== RECORDS SUPPLIED ==
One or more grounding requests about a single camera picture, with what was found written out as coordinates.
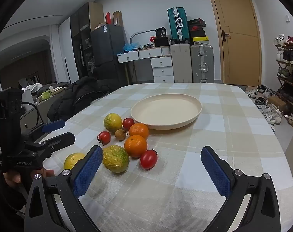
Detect wrinkled yellow green passion fruit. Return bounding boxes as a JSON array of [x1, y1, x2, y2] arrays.
[[102, 145, 130, 173]]

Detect cream round plate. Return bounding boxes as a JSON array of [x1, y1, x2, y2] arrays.
[[130, 93, 203, 130]]

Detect teal suitcase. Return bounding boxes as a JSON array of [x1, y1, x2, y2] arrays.
[[167, 7, 188, 43]]

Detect grey low cabinet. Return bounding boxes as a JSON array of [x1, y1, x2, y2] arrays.
[[20, 94, 62, 128]]

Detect beige suitcase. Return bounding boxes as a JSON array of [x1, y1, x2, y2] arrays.
[[170, 43, 193, 83]]

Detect dark grey refrigerator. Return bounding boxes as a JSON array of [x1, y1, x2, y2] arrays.
[[90, 24, 128, 80]]

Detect person's left hand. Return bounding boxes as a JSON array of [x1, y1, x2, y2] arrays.
[[3, 168, 55, 186]]

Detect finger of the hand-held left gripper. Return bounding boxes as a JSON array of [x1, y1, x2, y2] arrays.
[[22, 119, 66, 142], [28, 132, 76, 154]]

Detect red round tomato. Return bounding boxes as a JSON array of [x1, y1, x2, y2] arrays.
[[122, 118, 135, 131], [97, 131, 111, 146]]

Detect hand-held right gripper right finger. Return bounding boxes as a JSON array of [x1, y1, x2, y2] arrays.
[[201, 146, 281, 232]]

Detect dark tall cabinet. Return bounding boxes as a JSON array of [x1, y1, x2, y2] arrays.
[[70, 2, 105, 83]]

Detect brown longan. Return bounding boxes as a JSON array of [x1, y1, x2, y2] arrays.
[[115, 129, 128, 141]]

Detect yellow black shoe box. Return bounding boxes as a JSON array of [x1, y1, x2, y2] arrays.
[[192, 36, 209, 45]]

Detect red oval tomato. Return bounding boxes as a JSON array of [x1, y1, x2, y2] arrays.
[[140, 148, 158, 170]]

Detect wooden door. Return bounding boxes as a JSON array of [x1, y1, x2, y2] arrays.
[[206, 0, 262, 87]]

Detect green small item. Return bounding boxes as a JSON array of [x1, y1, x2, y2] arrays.
[[37, 90, 53, 101]]

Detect white cloth pile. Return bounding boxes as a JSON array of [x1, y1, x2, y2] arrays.
[[23, 83, 44, 93]]

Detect white desk with drawers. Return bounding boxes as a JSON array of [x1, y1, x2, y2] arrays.
[[118, 46, 175, 84]]

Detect black bag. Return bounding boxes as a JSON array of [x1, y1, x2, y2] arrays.
[[154, 37, 170, 47]]

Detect orange mandarin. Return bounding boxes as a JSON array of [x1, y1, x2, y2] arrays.
[[129, 123, 149, 140], [124, 135, 148, 159]]

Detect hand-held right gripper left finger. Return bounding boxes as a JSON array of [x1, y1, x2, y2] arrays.
[[23, 145, 104, 232]]

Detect grey arched metal frame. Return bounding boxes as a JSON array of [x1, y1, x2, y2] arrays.
[[130, 30, 159, 45]]

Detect white wardrobe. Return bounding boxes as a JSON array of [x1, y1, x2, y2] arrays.
[[50, 17, 78, 84]]

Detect wooden shoe rack with shoes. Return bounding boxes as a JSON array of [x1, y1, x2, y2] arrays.
[[274, 32, 293, 87]]

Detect blue plastic bag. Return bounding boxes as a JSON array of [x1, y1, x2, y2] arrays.
[[124, 42, 140, 52]]

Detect person's left forearm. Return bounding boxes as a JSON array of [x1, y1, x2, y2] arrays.
[[0, 171, 28, 232]]

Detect cardboard sheets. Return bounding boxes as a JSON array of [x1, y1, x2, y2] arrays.
[[113, 10, 124, 27]]

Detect silver suitcase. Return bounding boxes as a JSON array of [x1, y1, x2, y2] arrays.
[[190, 44, 215, 84]]

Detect black cable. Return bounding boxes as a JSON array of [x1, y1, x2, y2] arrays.
[[21, 103, 40, 131]]

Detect brown cardboard box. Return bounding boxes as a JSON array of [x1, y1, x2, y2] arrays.
[[267, 96, 287, 112]]

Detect black jacket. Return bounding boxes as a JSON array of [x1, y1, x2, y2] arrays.
[[47, 76, 118, 122]]

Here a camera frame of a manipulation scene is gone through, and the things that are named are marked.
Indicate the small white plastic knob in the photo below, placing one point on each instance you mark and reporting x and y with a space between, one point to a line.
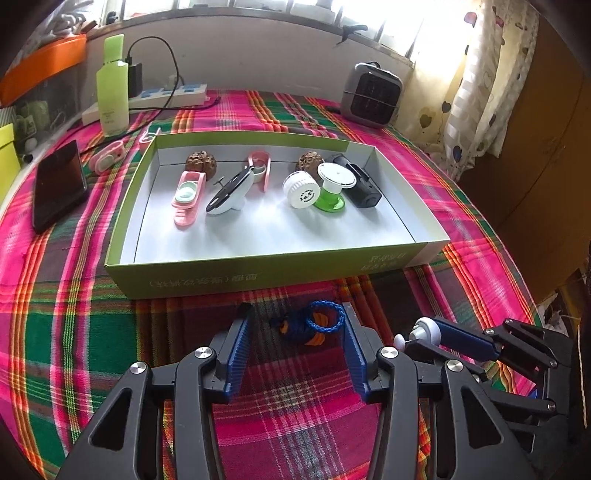
427 328

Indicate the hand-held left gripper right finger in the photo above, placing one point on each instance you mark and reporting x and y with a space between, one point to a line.
355 360

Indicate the white crumpled plastic bag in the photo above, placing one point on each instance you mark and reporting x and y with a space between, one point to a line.
69 18

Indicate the pink plastic clip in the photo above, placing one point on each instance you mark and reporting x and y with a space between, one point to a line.
261 159

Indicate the black charger plug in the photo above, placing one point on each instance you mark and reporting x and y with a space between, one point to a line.
135 78

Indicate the light green bottle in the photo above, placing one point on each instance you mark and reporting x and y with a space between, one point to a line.
112 92

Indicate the small pink clip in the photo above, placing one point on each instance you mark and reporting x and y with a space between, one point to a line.
106 157

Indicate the small pink cup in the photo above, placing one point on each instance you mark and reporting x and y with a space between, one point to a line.
147 137

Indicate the white power strip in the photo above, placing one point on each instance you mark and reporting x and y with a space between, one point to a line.
184 92

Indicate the black window clip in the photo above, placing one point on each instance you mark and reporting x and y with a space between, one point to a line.
351 33

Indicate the heart print curtain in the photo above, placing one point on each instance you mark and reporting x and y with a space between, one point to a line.
480 83

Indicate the orange bin lid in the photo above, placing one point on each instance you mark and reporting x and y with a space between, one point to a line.
41 64

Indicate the green and white cardboard box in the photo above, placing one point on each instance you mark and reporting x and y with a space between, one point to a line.
277 235

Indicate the grey desktop heater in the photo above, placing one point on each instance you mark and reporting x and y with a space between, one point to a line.
371 94

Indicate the green and white spool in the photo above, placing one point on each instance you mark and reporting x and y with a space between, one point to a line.
334 177

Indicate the brown carved walnut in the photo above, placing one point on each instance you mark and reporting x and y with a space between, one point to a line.
202 164
310 162

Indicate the yellow-green cardboard box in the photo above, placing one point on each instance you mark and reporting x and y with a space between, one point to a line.
7 147

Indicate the black smartphone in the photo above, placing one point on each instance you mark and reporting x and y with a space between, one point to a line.
60 184

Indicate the wooden cabinet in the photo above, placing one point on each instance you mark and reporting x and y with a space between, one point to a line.
545 161

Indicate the clear storage bin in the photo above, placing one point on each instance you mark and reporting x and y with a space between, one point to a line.
51 110

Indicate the pink clip with mint pad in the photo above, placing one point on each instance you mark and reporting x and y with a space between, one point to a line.
187 196

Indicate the white ribbed bottle cap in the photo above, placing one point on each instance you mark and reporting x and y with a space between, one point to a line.
301 191

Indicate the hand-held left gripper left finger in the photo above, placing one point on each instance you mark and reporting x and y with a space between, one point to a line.
238 355

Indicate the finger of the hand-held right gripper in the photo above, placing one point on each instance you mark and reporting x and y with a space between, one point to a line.
461 339
508 390

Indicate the small black device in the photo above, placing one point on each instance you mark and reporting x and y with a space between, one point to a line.
362 191

== TO DO ==
An exact reproduction of the data is required, with pictures excluded.

== TASK OUTPUT ==
One or more grounding requests about a single camera picture, with what was found written out as coordinates.
Detect wrinkled yellow green passion fruit. Return bounding boxes as a JSON array of [x1, y1, x2, y2] arrays.
[[102, 145, 130, 173]]

Detect cream round plate. Return bounding boxes as a JSON array of [x1, y1, x2, y2] arrays.
[[130, 93, 203, 130]]

Detect teal suitcase. Return bounding boxes as a JSON array of [x1, y1, x2, y2] arrays.
[[167, 7, 188, 43]]

Detect grey low cabinet. Return bounding boxes as a JSON array of [x1, y1, x2, y2] arrays.
[[20, 94, 62, 128]]

Detect beige suitcase. Return bounding boxes as a JSON array of [x1, y1, x2, y2] arrays.
[[170, 43, 193, 83]]

Detect dark grey refrigerator. Return bounding boxes as a JSON array of [x1, y1, x2, y2] arrays.
[[90, 24, 128, 80]]

Detect person's left hand. Return bounding boxes as a JSON array of [x1, y1, x2, y2] arrays.
[[3, 168, 55, 186]]

Detect finger of the hand-held left gripper. Return bounding boxes as a JSON array of [x1, y1, x2, y2] arrays.
[[22, 119, 66, 142], [28, 132, 76, 154]]

Detect red round tomato. Return bounding boxes as a JSON array of [x1, y1, x2, y2] arrays.
[[122, 118, 135, 131], [97, 131, 111, 146]]

Detect hand-held right gripper right finger. Return bounding boxes as a JSON array of [x1, y1, x2, y2] arrays.
[[201, 146, 281, 232]]

Detect dark tall cabinet. Return bounding boxes as a JSON array of [x1, y1, x2, y2] arrays.
[[70, 2, 105, 83]]

Detect brown longan. Return bounding boxes as a JSON array of [x1, y1, x2, y2] arrays.
[[115, 129, 128, 141]]

Detect yellow black shoe box. Return bounding boxes as a JSON array of [x1, y1, x2, y2] arrays.
[[192, 36, 209, 45]]

Detect red oval tomato. Return bounding boxes as a JSON array of [x1, y1, x2, y2] arrays.
[[140, 148, 158, 170]]

Detect wooden door. Return bounding boxes as a JSON array of [x1, y1, x2, y2] arrays.
[[206, 0, 262, 87]]

Detect green small item. Return bounding boxes as a JSON array of [x1, y1, x2, y2] arrays.
[[37, 90, 53, 101]]

Detect white cloth pile. Return bounding boxes as a JSON array of [x1, y1, x2, y2] arrays.
[[23, 83, 44, 93]]

Detect white desk with drawers. Return bounding boxes as a JSON array of [x1, y1, x2, y2] arrays.
[[118, 46, 175, 84]]

Detect black bag. Return bounding boxes as a JSON array of [x1, y1, x2, y2] arrays.
[[154, 37, 170, 47]]

Detect orange mandarin. Return bounding boxes as a JSON array of [x1, y1, x2, y2] arrays.
[[129, 123, 149, 140], [124, 135, 148, 159]]

Detect hand-held right gripper left finger. Return bounding boxes as a JSON array of [x1, y1, x2, y2] arrays.
[[23, 145, 104, 232]]

Detect grey arched metal frame. Return bounding boxes as a JSON array of [x1, y1, x2, y2] arrays.
[[130, 30, 159, 45]]

Detect white wardrobe. Return bounding boxes as a JSON array of [x1, y1, x2, y2] arrays.
[[50, 17, 78, 84]]

Detect wooden shoe rack with shoes. Return bounding boxes as a JSON array of [x1, y1, x2, y2] arrays.
[[274, 32, 293, 87]]

Detect blue plastic bag. Return bounding boxes as a JSON array of [x1, y1, x2, y2] arrays.
[[124, 42, 140, 52]]

Detect person's left forearm. Return bounding boxes as a JSON array of [x1, y1, x2, y2] arrays.
[[0, 171, 28, 232]]

Detect cardboard sheets. Return bounding boxes as a JSON array of [x1, y1, x2, y2] arrays.
[[113, 10, 124, 27]]

Detect silver suitcase. Return bounding boxes as a JSON array of [x1, y1, x2, y2] arrays.
[[190, 44, 215, 84]]

Detect black cable. Return bounding boxes as a JSON array of [x1, y1, x2, y2] arrays.
[[21, 103, 40, 131]]

Detect brown cardboard box. Return bounding boxes as a JSON array of [x1, y1, x2, y2] arrays.
[[267, 96, 287, 112]]

Detect black jacket. Return bounding boxes as a JSON array of [x1, y1, x2, y2] arrays.
[[47, 76, 118, 122]]

Here a camera frame of a manipulation scene is gone through, and the things that are named are marked.
Indicate the small white plastic knob in the photo below, placing one point on each instance you mark and reporting x and y with a space between, one point to a line.
427 328

Indicate the hand-held left gripper right finger in the photo above, placing one point on each instance you mark and reporting x and y with a space between, one point to a line.
355 360

Indicate the white crumpled plastic bag in the photo above, placing one point on each instance you mark and reporting x and y with a space between, one point to a line.
69 18

Indicate the pink plastic clip in the photo above, placing one point on each instance you mark and reporting x and y with a space between, one point to a line.
261 159

Indicate the black charger plug in the photo above, placing one point on each instance you mark and reporting x and y with a space between, one point to a line.
135 78

Indicate the light green bottle in the photo above, placing one point on each instance you mark and reporting x and y with a space between, one point to a line.
112 92

Indicate the small pink clip in the photo above, placing one point on each instance you mark and reporting x and y with a space between, one point to a line.
106 157

Indicate the small pink cup in the photo above, placing one point on each instance you mark and reporting x and y with a space between, one point to a line.
147 137

Indicate the white power strip in the photo above, placing one point on each instance you mark and reporting x and y with a space between, one point to a line.
184 92

Indicate the black window clip in the photo above, placing one point on each instance you mark and reporting x and y with a space between, one point to a line.
351 33

Indicate the heart print curtain in the photo above, placing one point on each instance you mark and reporting x and y with a space between, one point to a line.
480 83

Indicate the orange bin lid in the photo above, placing one point on each instance you mark and reporting x and y with a space between, one point to a line.
41 64

Indicate the green and white cardboard box in the photo above, placing one point on each instance you mark and reporting x and y with a space between, one point to a line.
277 235

Indicate the grey desktop heater in the photo above, placing one point on each instance you mark and reporting x and y with a space between, one point to a line.
371 94

Indicate the green and white spool in the photo above, placing one point on each instance you mark and reporting x and y with a space between, one point to a line.
334 177

Indicate the brown carved walnut in the photo above, placing one point on each instance you mark and reporting x and y with a space between, one point to a line.
202 164
310 162

Indicate the yellow-green cardboard box in the photo above, placing one point on each instance you mark and reporting x and y with a space between, one point to a line.
7 147

Indicate the black smartphone in the photo above, placing one point on each instance you mark and reporting x and y with a space between, one point to a line.
60 184

Indicate the wooden cabinet in the photo above, placing one point on each instance you mark and reporting x and y with a space between, one point to a line.
545 161

Indicate the clear storage bin in the photo above, placing one point on each instance you mark and reporting x and y with a space between, one point to a line.
51 110

Indicate the pink clip with mint pad in the photo above, placing one point on each instance you mark and reporting x and y with a space between, one point to a line.
187 196

Indicate the white ribbed bottle cap in the photo above, placing one point on each instance you mark and reporting x and y with a space between, one point to a line.
301 191

Indicate the hand-held left gripper left finger in the photo above, placing one point on each instance you mark and reporting x and y with a space between, one point to a line.
238 355

Indicate the finger of the hand-held right gripper in the photo above, placing one point on each instance you mark and reporting x and y with a space between, one point to a line.
461 339
508 390

Indicate the small black device in the photo above, placing one point on each instance you mark and reporting x and y with a space between, one point to a line.
362 191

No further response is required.